### Activity
Read through the data and count the lines that contain the string "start"; give only the result.

### Source data
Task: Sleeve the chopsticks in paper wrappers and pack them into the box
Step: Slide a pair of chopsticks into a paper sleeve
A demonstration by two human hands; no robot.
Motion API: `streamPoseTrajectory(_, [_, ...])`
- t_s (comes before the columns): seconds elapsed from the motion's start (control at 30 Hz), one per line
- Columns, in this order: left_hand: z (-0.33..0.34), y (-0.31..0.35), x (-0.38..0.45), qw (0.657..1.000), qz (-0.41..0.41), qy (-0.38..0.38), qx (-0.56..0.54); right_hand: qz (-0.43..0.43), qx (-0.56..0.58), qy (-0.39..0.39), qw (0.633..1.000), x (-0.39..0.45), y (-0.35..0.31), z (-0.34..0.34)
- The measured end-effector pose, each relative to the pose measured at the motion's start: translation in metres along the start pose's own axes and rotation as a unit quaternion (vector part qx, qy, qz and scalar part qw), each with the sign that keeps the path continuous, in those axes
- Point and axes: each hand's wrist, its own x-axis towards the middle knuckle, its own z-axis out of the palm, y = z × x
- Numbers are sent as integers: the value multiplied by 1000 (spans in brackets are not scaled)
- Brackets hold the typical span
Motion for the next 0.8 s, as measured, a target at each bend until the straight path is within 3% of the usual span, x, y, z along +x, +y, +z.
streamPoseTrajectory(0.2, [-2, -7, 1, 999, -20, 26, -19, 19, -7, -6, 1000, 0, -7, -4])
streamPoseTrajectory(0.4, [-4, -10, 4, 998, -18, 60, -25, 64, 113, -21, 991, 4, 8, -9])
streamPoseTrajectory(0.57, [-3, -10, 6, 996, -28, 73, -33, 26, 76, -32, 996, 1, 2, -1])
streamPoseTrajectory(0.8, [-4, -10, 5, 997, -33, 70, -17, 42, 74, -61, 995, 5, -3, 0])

### Solved exercise
2